**Task requirements:**
Take the entries below and print, exactly, the stretch from the line containing "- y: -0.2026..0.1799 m" through the line containing "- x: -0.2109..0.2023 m", both included.

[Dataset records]

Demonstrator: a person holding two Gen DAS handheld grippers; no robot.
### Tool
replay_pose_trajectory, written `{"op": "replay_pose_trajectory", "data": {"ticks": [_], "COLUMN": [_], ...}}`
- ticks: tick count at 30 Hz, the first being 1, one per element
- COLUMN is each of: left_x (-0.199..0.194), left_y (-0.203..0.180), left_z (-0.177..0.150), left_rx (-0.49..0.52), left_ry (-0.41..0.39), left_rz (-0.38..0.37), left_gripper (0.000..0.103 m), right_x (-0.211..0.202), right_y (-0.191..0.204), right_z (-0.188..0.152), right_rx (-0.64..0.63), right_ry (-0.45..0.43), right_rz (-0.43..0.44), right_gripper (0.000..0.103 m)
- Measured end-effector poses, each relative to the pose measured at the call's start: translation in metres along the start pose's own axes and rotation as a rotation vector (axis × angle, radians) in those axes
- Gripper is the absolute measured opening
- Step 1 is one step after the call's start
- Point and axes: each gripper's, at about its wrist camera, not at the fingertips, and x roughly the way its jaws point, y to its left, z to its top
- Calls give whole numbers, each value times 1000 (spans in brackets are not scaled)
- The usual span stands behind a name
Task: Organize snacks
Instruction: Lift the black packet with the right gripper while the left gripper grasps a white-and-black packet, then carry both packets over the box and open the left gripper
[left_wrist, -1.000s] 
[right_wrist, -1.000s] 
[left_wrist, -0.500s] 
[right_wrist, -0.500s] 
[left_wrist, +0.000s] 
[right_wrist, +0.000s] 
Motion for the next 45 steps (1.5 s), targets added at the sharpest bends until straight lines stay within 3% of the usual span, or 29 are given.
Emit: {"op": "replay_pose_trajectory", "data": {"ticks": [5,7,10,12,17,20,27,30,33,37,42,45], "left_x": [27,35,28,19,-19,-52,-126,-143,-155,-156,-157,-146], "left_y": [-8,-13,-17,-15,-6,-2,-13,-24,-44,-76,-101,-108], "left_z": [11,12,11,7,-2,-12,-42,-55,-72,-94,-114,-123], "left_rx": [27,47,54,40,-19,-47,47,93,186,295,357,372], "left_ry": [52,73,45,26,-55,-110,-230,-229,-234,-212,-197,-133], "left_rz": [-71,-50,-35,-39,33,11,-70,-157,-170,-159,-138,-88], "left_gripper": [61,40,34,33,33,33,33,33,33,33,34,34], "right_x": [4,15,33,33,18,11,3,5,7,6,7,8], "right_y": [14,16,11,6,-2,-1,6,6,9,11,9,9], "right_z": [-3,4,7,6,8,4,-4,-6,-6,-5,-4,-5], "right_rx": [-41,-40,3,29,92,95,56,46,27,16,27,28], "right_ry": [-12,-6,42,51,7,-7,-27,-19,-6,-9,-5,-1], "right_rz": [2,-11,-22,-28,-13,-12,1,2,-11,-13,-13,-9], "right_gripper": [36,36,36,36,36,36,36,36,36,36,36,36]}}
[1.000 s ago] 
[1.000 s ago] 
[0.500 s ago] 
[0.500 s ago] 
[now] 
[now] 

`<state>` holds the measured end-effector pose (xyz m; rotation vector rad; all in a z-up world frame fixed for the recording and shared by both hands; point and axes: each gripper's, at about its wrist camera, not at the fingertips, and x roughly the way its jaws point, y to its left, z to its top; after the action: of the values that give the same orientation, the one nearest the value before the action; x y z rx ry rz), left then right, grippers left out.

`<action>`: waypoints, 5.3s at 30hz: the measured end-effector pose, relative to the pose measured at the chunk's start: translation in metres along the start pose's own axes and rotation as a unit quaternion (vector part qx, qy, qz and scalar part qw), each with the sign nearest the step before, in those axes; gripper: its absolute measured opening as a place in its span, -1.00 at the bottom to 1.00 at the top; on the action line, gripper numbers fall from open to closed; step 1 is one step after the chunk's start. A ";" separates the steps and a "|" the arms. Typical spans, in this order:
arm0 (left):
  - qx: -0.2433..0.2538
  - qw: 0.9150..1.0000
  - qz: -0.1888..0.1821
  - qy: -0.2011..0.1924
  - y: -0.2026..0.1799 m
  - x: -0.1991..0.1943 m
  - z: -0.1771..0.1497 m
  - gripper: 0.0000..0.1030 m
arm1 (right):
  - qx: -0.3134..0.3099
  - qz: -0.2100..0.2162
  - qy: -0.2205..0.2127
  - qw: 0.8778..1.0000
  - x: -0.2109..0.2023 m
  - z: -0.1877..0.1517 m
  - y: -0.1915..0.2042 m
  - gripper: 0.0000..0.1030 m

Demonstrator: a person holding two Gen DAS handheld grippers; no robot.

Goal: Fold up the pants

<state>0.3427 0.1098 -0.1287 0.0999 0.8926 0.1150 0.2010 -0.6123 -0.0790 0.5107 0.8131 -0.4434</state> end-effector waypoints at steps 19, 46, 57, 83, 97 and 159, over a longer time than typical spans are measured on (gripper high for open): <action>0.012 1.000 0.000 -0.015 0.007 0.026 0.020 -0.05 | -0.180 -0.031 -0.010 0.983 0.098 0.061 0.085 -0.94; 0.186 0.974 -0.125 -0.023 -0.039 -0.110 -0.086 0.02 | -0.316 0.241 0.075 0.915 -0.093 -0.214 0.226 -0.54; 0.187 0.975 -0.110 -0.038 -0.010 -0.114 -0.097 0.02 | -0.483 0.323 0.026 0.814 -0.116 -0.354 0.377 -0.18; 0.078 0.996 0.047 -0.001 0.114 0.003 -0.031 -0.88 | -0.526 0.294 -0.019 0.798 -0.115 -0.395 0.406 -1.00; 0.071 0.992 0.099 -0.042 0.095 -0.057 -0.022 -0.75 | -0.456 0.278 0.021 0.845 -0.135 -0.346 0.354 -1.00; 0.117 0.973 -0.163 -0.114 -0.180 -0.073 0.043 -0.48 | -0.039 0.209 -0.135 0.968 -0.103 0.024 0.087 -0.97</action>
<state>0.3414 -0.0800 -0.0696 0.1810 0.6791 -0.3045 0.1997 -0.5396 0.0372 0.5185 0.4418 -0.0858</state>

**Written answer:**
  - y: -0.2026..0.1799 m
  - x: -0.1991..0.1943 m
  - z: -0.1771..0.1497 m
  - gripper: 0.0000..0.1030 m
arm1 (right):
  - qx: -0.3134..0.3099
  - qz: -0.2100..0.2162
  - qy: -0.2205..0.2127
  - qw: 0.8778..1.0000
  - x: -0.2109..0.2023 m

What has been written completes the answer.